### [WHAT TO PRODUCE]
The entries must be restated exactly as written.

+++ RECORDS SHOWN +++

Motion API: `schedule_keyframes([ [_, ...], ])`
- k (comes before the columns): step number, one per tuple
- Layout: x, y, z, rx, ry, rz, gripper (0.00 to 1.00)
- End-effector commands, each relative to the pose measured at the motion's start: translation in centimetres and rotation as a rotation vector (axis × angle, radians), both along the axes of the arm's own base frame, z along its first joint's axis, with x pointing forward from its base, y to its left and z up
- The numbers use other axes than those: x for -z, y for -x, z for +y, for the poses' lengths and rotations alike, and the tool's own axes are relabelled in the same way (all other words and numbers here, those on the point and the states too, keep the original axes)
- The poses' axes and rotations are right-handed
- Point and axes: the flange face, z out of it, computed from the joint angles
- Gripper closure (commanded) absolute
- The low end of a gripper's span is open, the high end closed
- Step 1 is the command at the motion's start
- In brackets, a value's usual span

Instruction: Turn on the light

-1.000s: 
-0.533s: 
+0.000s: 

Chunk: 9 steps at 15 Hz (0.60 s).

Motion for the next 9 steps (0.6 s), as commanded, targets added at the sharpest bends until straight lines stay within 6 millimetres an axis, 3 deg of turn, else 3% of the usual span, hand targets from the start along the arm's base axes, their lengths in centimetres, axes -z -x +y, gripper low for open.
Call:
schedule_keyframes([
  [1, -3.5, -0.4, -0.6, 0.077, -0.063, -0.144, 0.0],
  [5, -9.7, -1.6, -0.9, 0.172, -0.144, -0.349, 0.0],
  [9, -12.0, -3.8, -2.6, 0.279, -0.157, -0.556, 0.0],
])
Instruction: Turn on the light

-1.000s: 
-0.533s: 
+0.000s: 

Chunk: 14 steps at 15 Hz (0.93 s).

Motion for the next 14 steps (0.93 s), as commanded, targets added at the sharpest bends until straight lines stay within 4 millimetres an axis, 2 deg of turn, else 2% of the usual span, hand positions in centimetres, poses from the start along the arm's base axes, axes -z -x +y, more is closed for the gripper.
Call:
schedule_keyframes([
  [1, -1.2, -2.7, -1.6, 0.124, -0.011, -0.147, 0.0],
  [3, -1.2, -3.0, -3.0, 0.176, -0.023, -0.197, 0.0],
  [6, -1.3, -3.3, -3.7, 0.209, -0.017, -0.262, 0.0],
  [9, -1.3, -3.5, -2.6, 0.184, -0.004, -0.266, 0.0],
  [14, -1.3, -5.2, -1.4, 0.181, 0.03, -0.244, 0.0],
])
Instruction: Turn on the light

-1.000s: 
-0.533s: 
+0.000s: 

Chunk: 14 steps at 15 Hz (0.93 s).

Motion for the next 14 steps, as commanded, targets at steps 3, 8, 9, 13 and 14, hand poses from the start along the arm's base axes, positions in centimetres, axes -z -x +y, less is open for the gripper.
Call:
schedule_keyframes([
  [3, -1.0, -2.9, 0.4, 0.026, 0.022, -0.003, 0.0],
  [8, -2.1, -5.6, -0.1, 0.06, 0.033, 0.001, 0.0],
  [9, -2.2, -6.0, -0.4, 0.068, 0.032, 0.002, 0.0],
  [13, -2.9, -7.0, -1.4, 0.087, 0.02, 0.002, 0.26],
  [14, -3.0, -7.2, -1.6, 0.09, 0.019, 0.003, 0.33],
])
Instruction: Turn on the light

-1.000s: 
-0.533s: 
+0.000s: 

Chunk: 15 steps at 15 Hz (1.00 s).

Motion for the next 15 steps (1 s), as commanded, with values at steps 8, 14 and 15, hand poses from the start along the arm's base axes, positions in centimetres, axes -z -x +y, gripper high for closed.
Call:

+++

### [EXPECTED ANSWER]
Motion API: `schedule_keyframes([ [_, ...], ])`
- k (comes before the columns): step number, one per tuple
- Layout: x, y, z, rx, ry, rz, gripper (0.00 to 1.00)
- End-effector commands, each relative to the pose measured at the motion's start: translation in centimetres and rotation as a rotation vector (axis × angle, radians), both along the axes of the arm's own base frame, z along its first joint's axis, with x pointing forward from its base, y to its left and z up
- The numbers use other axes than those: x for -z, y for -x, z for +y, for the poses' lengths and rotations alike, and the tool's own axes are relabelled in the same way (all other words and numbers here, those on the point and the states too, keep the original axes)
- The poses' axes and rotations are right-handed
- Point and axes: the flange face, z out of it, computed from the joint angles
- Gripper closure (commanded) absolute
- The low end of a gripper's span is open, the high end closed
- Step 1 is the command at the motion's start
- In brackets, a value's usual span

Instruction: Turn on the light

-1.000s: 
-0.533s: 
+0.000s: 

Chunk: 9 steps at 15 Hz (0.60 s).

Motion for the next 9 steps (0.6 s), as commanded, targets added at the sharpest bends until straight lines stay within 6 millimetres an axis, 3 deg of turn, else 3% of the usual span, hand targets from the start along the arm's base axes, their lengths in centimetres, axes -z -x +y, gripper low for open.
Call:
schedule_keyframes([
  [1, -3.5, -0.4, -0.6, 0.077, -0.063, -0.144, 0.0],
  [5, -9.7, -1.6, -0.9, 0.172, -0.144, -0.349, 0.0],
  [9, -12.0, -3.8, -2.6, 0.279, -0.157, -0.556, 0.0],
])
Instruction: Turn on the light

-1.000s: 
-0.533s: 
+0.000s: 

Chunk: 14 steps at 15 Hz (0.93 s).

Motion for the next 14 steps (0.93 s), as commanded, targets added at the sharpest bends until straight lines stay within 4 millimetres an axis, 2 deg of turn, else 2% of the usual span, hand positions in centimetres, poses from the start along the arm's base axes, axes -z -x +y, more is closed for the gripper.
Call:
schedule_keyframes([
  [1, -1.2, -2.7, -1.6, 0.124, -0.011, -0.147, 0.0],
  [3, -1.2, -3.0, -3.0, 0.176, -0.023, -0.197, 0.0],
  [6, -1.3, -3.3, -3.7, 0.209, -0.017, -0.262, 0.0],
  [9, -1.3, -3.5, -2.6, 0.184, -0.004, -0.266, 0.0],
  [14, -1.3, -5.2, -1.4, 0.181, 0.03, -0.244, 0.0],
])
Instruction: Turn on the light

-1.000s: 
-0.533s: 
+0.000s: 

Chunk: 14 steps at 15 Hz (0.93 s).

Motion for the next 14 steps, as commanded, targets at steps 3, 8, 9, 13 and 14, hand poses from the start along the arm's base axes, positions in centimetres, axes -z -x +y, less is open for the gripper.
Call:
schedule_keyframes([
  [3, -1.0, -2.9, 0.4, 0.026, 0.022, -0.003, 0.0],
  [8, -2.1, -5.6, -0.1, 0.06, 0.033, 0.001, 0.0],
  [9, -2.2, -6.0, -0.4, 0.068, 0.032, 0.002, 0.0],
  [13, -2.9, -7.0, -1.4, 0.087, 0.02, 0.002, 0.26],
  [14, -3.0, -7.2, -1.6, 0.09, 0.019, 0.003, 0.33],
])
Instruction: Turn on the light

-1.000s: 
-0.533s: 
+0.000s: 

Chunk: 15 steps at 15 Hz (1.00 s).

Motion for the next 15 steps (1 s), as commanded, with values at steps 8, 14 and 15, hand poses from the start along the arm's base axes, positions in centimetres, axes -z -x +y, gripper high for closed.
Call:

That completes the exercise.